- Theatrical release poster
- Directed by: Rakesh Chaurvedi Om
- Produced by: Dhiraj Rokad, Amit Rokad, Ashok Tripathi, Rakesh Chaturvedi ‘Om'
- Starring: Ujjwal Rana; Inshika Bedi; Manoj Pahwa; Seema Pahwa; Yashpal Sharma; Brijendra Kala; Benjamin Gilani;
- Music by: Rahul Mishra
- Release date: February 5, 2016;
- Country: India
- Language: Hindi

= BHK Bhalla@Halla.Kom =

BHK Bhalla@Halla.Kom is a 2016 Indian Hindi-language comedy film directed by Rakesh Chaturvedi Om, featuring songs by Rahul Mishra. The film was released on 5 February 2016 and stars Ujjwal Rana and Inshika Bedi in the lead roles.

In the film, Chaturvedi has commented that he drew upon his own life experiences as inspiration for the movie, as he had several of his marriage proposals rejected because he did not own his own home.

== Synopsis ==
All Pawan Bhalla wants is to marry his love Pooja, however her father has given him one requirement: that he get a place of his own and do so within a month. Finding a suitable home proves to be difficult, as living spaces in Mumbai are expensive.

== Cast ==
- Ujjwal Rana as Pawan Bhalla
- Inshika Bedi as Pooja
- Raj Arjun as Gagan Dhalla

==Soundtrack and background score==

Music and lyrics for the film were composed by Rahul Mishra.
- Aa Jaa Mahi Ve - Pavni Pandey
- Phalooda - Neeraj Joshi, Tochi Raina
- Soniye (Remix) - Rahul Mishra, Shivangi Bhayana
- Soniye - Revisited (Unplugged) - Rahul Mishra, Shivangi Bhayana

== Reception ==
The Times of India panned the film, as they felt that it was "far too content being plain and passable.
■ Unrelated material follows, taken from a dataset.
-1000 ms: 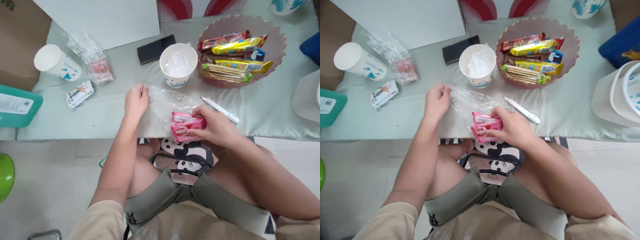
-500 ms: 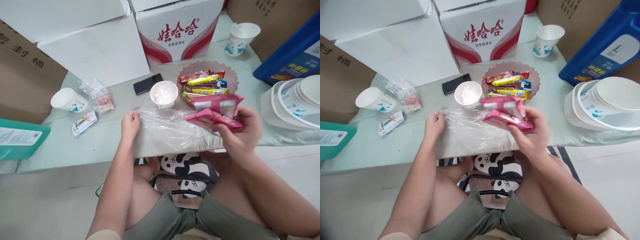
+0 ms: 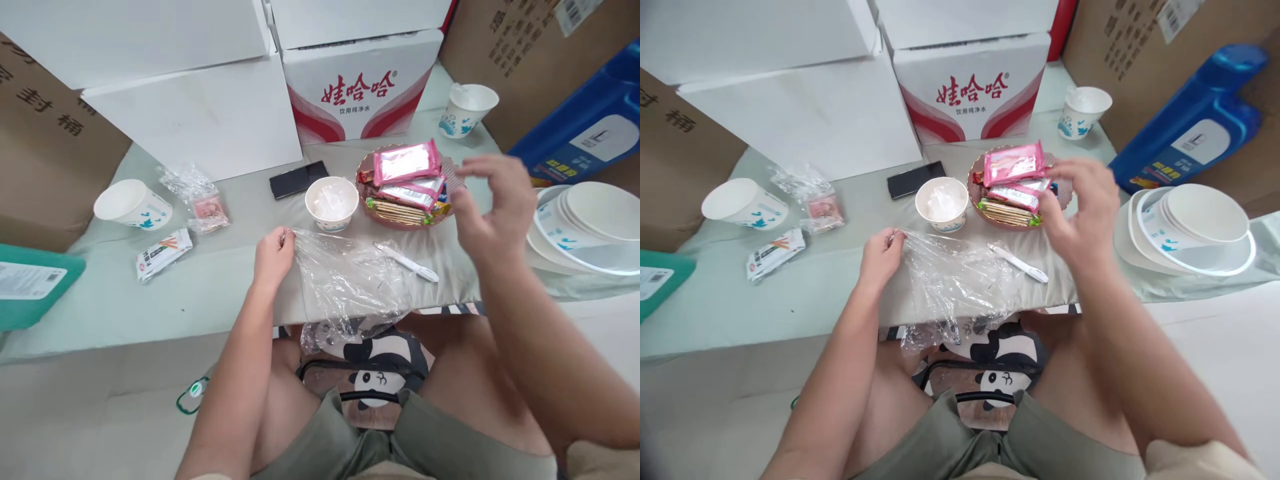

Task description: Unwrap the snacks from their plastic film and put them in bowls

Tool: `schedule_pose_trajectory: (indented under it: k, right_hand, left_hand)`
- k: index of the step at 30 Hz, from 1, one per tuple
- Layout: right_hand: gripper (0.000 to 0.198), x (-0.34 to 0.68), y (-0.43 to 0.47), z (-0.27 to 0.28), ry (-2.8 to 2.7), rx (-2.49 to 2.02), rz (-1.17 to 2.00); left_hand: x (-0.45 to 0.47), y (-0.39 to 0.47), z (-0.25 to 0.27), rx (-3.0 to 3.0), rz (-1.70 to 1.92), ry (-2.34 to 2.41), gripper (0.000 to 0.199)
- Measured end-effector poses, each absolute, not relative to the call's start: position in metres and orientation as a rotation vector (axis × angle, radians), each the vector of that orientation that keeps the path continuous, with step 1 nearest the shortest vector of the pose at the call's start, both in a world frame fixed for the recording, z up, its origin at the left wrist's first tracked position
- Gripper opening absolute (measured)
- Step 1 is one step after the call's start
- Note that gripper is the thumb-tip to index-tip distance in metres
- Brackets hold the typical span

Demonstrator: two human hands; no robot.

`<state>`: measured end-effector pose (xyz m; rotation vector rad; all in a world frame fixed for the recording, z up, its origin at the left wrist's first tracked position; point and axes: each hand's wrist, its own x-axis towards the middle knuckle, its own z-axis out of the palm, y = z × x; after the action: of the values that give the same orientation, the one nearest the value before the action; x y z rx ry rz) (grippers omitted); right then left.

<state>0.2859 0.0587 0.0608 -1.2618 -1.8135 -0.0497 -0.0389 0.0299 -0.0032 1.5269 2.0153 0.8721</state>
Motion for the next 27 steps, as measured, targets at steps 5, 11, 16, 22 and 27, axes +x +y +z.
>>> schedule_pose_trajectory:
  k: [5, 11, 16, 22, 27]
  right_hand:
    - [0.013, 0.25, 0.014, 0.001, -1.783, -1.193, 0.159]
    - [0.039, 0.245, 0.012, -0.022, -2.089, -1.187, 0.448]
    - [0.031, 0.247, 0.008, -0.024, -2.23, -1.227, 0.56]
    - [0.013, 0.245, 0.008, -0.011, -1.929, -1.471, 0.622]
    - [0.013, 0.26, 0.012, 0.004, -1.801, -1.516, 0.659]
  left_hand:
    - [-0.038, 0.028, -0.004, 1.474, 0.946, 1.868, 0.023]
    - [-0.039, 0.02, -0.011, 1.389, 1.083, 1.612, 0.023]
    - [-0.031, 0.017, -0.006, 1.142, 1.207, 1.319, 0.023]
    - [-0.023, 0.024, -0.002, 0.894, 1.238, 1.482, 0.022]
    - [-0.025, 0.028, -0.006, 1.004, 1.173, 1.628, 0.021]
Replete with amateur jokes, the writing is worse than that of laughter shows." The Free Press Journal also criticized BHK Bhalla@Halla.com, writing that it was "A threadbare situational comedy that tries hard to make it all look funny but fails miserably."

In contrast, actor Tom Alter praised the movie, which he felt was comparable to Jaane Bhi Do Yaaro. The Hans India was also more favorable, as they wrote that the movie "largely succeeds in narrating a good story in a light-hearted and funny manner."